• [TASK STATEMENT]
The answer is a number and only a number: how many lines of the data include the string "heart"?

=-=-=

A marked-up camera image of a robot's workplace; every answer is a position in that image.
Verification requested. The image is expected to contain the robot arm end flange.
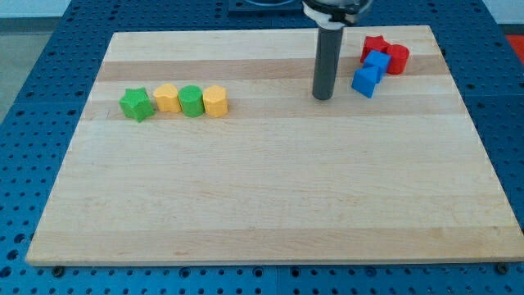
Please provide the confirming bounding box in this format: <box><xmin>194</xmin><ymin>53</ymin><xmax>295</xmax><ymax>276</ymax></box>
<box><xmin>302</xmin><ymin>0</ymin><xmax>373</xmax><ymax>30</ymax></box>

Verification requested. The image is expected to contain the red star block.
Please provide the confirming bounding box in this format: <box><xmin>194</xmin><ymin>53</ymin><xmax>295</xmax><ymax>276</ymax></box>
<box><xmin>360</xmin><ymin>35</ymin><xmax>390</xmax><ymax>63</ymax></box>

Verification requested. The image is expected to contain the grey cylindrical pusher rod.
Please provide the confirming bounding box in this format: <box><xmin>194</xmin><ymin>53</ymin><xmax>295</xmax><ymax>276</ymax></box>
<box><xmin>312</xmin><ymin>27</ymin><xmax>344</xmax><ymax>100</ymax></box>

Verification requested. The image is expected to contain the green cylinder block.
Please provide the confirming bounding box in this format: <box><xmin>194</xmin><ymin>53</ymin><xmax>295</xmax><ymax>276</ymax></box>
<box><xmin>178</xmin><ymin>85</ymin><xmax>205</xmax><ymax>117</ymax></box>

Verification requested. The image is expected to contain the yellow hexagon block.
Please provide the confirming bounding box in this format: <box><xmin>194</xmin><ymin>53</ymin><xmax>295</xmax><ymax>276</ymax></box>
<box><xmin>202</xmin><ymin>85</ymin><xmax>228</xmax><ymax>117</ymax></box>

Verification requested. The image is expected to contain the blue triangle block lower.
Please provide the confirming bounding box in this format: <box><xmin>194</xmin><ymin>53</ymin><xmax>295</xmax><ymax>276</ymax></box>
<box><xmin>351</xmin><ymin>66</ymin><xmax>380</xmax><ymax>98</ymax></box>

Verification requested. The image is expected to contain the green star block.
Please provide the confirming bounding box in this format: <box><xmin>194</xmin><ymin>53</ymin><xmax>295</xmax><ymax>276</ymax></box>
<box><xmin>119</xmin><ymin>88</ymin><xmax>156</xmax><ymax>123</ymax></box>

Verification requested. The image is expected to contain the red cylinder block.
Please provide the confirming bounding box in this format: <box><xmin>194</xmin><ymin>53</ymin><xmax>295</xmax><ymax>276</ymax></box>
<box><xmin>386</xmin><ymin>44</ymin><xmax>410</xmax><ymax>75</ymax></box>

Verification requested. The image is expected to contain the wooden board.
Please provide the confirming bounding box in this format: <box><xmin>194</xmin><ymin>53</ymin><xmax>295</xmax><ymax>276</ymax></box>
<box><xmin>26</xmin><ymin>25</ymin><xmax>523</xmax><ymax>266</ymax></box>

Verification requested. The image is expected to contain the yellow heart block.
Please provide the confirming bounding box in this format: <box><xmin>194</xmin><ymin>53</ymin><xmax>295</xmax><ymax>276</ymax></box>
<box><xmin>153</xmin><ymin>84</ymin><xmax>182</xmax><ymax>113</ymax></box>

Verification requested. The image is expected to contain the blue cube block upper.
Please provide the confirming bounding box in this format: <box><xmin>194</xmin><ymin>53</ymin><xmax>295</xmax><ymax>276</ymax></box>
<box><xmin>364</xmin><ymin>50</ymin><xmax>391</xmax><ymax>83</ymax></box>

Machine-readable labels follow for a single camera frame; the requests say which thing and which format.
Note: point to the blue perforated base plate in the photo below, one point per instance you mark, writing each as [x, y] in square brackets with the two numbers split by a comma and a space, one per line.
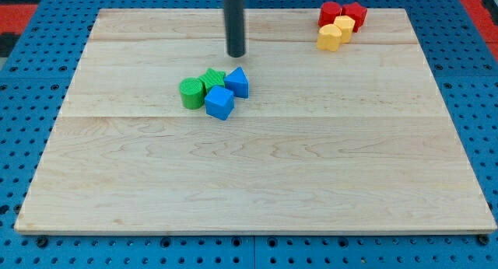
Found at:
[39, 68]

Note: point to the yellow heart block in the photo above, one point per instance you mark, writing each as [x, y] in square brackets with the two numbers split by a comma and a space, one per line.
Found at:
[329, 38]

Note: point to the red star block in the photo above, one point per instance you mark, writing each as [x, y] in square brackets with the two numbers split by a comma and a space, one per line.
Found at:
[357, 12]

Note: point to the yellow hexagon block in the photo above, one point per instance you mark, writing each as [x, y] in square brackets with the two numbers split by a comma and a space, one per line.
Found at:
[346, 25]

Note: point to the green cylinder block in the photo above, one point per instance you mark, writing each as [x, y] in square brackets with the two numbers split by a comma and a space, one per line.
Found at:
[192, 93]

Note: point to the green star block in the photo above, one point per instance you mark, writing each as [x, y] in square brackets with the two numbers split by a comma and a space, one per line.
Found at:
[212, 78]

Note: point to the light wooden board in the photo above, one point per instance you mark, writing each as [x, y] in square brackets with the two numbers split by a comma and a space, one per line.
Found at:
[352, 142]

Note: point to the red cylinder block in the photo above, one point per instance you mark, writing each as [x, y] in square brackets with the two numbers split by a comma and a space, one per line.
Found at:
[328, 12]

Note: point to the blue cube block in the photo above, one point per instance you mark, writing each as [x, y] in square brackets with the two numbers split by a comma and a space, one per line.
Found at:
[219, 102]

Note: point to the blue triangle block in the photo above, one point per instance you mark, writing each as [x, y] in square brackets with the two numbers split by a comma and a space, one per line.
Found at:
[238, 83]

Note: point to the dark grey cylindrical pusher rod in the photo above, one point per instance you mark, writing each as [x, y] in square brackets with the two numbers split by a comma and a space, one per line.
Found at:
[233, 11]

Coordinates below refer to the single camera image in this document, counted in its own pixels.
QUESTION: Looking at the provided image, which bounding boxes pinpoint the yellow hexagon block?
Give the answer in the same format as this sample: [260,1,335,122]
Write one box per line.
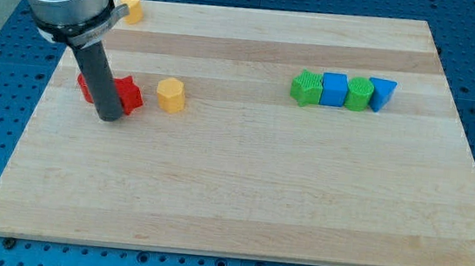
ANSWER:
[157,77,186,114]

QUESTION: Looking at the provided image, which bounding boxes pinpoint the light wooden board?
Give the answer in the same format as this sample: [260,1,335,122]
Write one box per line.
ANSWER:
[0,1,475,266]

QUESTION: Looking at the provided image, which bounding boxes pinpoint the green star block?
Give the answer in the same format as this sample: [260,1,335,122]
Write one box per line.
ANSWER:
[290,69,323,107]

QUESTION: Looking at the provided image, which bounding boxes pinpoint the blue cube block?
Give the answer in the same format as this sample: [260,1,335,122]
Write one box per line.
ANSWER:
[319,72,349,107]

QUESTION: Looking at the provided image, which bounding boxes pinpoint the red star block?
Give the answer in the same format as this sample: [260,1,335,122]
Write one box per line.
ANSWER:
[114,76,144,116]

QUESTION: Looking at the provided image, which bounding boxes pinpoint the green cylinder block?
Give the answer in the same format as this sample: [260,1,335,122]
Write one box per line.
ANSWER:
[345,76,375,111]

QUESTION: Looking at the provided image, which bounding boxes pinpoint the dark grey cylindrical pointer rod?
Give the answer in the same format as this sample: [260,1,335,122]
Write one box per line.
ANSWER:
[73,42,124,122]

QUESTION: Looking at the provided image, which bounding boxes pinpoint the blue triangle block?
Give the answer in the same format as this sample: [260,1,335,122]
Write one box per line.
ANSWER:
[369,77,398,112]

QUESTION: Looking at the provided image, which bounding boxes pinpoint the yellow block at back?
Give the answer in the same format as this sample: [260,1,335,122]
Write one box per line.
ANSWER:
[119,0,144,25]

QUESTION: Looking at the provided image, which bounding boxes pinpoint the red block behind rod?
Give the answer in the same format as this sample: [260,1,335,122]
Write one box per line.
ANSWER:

=-=-=

• [ANSWER SECTION]
2